Моя дочь подросла и кукла засунутая в большой мешок, перебралась с другими игрушками в старый гараж. По какой-то причине, мешок был забыт на долгие годы. Я давно уже жила далеко от родителей, лишь изредка навещая их. Однажды, в один из моих очередных приездов, как-то пришлось вычищать гараж от накопившегося мусора и ненужного хлама, когда я внезапно наткнулась на старый мешок с игрушками. Вывалив его содержимое на пол, я увидела, что среди прочих многочисленных игрушек дочери, валялась и моя кукла.
Сначала я решила, что она каким-то чудом сохранилась, но всё оказалось гораздо хуже. Удивительно, но я, вместо того, чтобы обрадоваться находке, тихо заплакала. Кукла была в ужасном состоянии - сломанная нога и выбритая голова. Она выглядела очень помятой и потрёпанной. Без одежды, покрытая большими синюшными пятнами. Словно её долго били, прежде чем выбросить за ненадобностью.
Оказывается, резина из которой изготовлены гэдээровские куклы, имеет такое свойство — покрываться синими пятнами со временем. Глаз не было, но на лице, всё также играла знакомая с детства улыбка.
— Я не хочу видеть, что с нами сотворило время. Я всего лишь игрушка и должна выполнять свою задачу, — точно говорила мне безглазая свидетельница и подружка моих детских лет.
"Это была моя задача, быть твоим другом детства. Я была также другом для твоей дочери. Ведь для этого я и была создана, чтобы со мной играли маленькие девочки. А теперь, моё время пришло окончательно попрощаться с тобой".
Я, взрослая тётенька, сидя в холодном и тёмном гараже, держала в руках подружку моих детских лет и горько рыдала. Как будто я снова была та самая маленькая девочка, что засыпала с ней в обнимку поверяя детские секреты. Та, что не хотела расставаться с ней ни на одну минуту. У меня было нечеловеческое чувство вины перед этой неживой игрушкой. Утирая бесконечно катившиеся слёзы, я тихо причитала, словно пыталась вымолить прощение,
— Знаешь, наверное игрушки и должны проживать, вот так свою жизнь... А не сидеть, богато украшенные, холодно глядя на людей с ледяной, ничего не значащей улыбкой на лице.

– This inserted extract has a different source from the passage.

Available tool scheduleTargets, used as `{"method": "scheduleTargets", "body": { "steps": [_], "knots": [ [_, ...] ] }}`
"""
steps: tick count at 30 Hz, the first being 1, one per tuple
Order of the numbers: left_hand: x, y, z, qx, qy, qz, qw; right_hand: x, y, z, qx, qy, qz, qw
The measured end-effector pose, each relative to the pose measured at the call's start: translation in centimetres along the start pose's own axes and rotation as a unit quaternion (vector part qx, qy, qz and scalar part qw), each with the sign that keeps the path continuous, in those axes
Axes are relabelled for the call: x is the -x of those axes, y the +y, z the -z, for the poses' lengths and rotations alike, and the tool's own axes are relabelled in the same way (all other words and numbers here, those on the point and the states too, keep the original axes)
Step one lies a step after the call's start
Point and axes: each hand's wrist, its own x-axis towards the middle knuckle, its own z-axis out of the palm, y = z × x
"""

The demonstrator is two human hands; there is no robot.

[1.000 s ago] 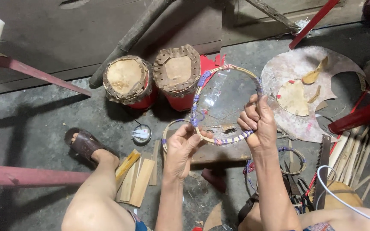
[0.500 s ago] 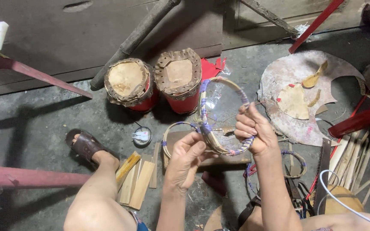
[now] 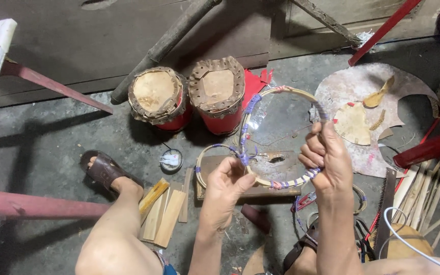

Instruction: A person is seen sitting on the floor, meticulously wrapping a small circular frame with purple and blue decorative wire, likely for an instrument, and then using scissors to trim the excess.

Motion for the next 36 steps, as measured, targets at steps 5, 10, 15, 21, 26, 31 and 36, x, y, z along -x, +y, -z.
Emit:
{"method": "scheduleTargets", "body": {
  "steps": [5,10,15,21,26,31,36],
  "knots": [
    [0.4,-0.2,-0.6,-0.091,0.006,-0.05,0.995,1.2,-0.5,-1.9,0.033,0.025,0.041,0.998],
    [1.0,0.6,-1.9,-0.279,0.071,-0.065,0.955,1.0,0.6,-1.2,0.044,0.042,0.05,0.997],
    [0.2,-0.4,-2.1,-0.388,0.125,-0.173,0.896,1.9,-0.3,-2.2,0.111,0.069,0.12,0.984],
    [-0.1,1.4,0.2,0.03,-0.14,0.011,0.99,1.3,-1.4,-0.1,0.058,-0.089,0.095,0.99],
    [1.2,1.6,-0.5,0.084,-0.169,0.012,0.982,0.0,0.8,1.6,-0.042,-0.113,-0.011,0.993],
    [1.7,0.3,-1.2,0.026,-0.118,-0.026,0.992,0.3,0.9,1.5,-0.01,-0.1,0.003,0.995],
    [1.6,2.5,-3.7,-0.294,0.077,-0.003,0.953,1.6,0.2,0.0,0.154,-0.008,0.138,0.978]
  ]
}}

Ты была самой лучшей игрушкой и близким другом для меня… А теперь, мы на самом деле, должны навсегда попрощаться с тобой.
И я действительно видела, она слышит и прощает меня.
— Прости меня, — сказала я и бесконечные слёзы вновь хлынули из моих глаз.
Я поцеловала свою безглазую, как Фемида, с лёгкой грустью улыбающуюся мне куклу, затем положила её с остальными игрушками в мешок и поволокла на помойку.